Univar doesn’t break out e-commerce revenue, but the combination of a stronger digital commerce operation and a more effective sales force has helped it to produce sharply improved financial results in the past year. For the first quarter ended March 31, net sales grew 8.0% to $2.16 billion from $2.0 billion a year earlier, as net income nearly tripled to $65.4 million from $22.6 million.

Univar attributes much of the surge in net income to a sharp drop in operating costs. Part of the contributor to that drop is the self-service ability that MyUnivar.com provides to let customers place orders and download important documents—such as safety data sheets required for safe use of chemicalswithout having to go through a sales rep during business hours.

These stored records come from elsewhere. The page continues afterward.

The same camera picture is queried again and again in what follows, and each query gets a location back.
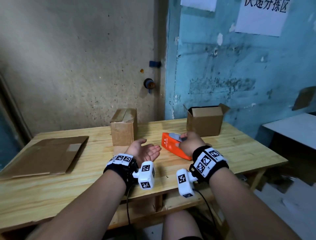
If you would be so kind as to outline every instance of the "wood grain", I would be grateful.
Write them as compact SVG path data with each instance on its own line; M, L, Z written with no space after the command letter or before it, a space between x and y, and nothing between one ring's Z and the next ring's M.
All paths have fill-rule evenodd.
M185 126L186 119L139 124L137 137L147 138L148 143L160 144L162 132L182 133ZM89 136L89 140L70 174L0 181L0 229L54 217L101 176L113 155L110 127L40 133L22 151L42 139L72 136ZM234 173L287 162L228 123L223 123L219 136L203 139L228 159ZM190 164L190 161L162 149L155 161L155 187L144 191L137 186L131 198L146 198L176 189L176 171L188 168Z

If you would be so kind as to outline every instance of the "white paper on wall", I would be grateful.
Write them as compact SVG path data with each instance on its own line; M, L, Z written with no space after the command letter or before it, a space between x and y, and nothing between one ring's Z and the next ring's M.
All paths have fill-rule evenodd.
M214 12L217 0L181 0L181 5Z
M292 0L242 0L235 32L281 36Z

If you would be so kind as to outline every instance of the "white wrist-mounted device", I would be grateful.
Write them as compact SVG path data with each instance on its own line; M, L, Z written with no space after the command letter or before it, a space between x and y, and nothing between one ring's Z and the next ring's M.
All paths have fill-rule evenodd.
M192 173L186 169L180 169L177 171L178 189L179 194L185 198L194 196L193 182L197 181L196 177L192 176Z
M138 178L138 184L141 189L149 190L155 184L155 166L152 161L145 161L142 163L138 172L133 172L133 177Z

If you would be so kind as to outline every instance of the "person's left arm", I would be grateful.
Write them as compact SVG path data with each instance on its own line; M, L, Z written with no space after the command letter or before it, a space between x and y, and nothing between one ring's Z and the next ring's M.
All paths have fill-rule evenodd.
M133 155L138 166L143 161L154 161L161 148L134 141L125 153ZM95 183L67 205L44 229L37 240L102 239L126 191L124 180L114 171L107 170Z

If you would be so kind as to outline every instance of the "flattened cardboard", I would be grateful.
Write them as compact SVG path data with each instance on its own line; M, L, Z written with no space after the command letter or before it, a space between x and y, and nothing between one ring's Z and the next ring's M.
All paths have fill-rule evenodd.
M88 138L89 136L78 136L41 140L17 155L0 172L0 178L70 172L84 150Z
M137 133L136 108L119 108L111 119L113 146L129 146Z
M191 107L186 120L187 131L193 131L200 136L219 135L224 114L230 108L224 104L218 106Z

“We’re seeing an increasing number of orders placed outside of standard business operating hours,” Jukes says.

MyUnivar.com, built on the CloudCraze e-commerce platform from Salesforce.com Inc., was designed with such features as two-click re-ordering, personalized product recommendations and instant downloads of SDS documents to expedite service for customers as well as purchasing. “We’ve made things like SDS sheets available 24/7 online that customers formerly had to wait for,” Martinez says.

When customers log into MyUnivar.com, they often see alerts that recommend purchases of items based on their past buying activity. “If a customer is off-cadence from their ordering pattern, we say, ‘You might want to place an order for this.’ It saves them time from having to return and order,” Martinez says.

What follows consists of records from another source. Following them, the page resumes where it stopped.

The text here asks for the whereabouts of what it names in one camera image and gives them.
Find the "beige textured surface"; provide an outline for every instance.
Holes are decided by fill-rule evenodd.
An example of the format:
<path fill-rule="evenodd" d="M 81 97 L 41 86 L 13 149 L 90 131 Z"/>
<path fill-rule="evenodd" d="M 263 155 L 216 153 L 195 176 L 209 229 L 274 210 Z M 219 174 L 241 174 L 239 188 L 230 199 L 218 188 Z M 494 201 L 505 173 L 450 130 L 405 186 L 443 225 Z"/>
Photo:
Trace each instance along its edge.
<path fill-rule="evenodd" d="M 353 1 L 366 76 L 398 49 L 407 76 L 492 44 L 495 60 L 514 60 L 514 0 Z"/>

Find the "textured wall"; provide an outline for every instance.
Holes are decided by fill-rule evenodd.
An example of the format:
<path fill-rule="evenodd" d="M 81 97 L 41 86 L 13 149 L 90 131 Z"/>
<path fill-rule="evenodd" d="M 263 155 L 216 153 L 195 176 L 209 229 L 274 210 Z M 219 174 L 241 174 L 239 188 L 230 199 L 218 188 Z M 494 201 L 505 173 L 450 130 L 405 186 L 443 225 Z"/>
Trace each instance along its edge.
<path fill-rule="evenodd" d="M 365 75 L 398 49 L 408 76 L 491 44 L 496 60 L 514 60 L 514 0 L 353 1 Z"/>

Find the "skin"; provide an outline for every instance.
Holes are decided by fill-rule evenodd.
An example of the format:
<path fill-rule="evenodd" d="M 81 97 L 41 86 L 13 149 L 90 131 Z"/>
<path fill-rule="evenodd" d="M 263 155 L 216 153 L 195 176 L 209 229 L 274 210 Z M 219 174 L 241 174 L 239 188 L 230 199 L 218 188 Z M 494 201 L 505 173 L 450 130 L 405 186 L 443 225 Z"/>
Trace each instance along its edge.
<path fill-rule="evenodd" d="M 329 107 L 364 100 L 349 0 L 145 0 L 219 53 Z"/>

E-commerce platforms don’t come easy, though

While building online features that make online buying easier for customers, Univar also is using its digital commerce platform to compile data on customer demand and share that information with its suppliers, Jukes says. “We’re developing a suite of digital tools to help drive demand, as well as connect supplier to the data we capture in the marketplace,” he says.

The CloudCraze platform, which operates as part of the Salesforce Commerce Cloud software suite, was deployed in eight weeks, replacing a legacy platform that would have taken more time and cost to upgrade, Martinez says. Univar also runs Salesforce CRM software, which integrates with CommerceCloud.

Salesforce doesn’t publicly display the cost of deploying Commerce Cloud, noting that pricing depends on the features and order volume associated with each client’s e-commerce site.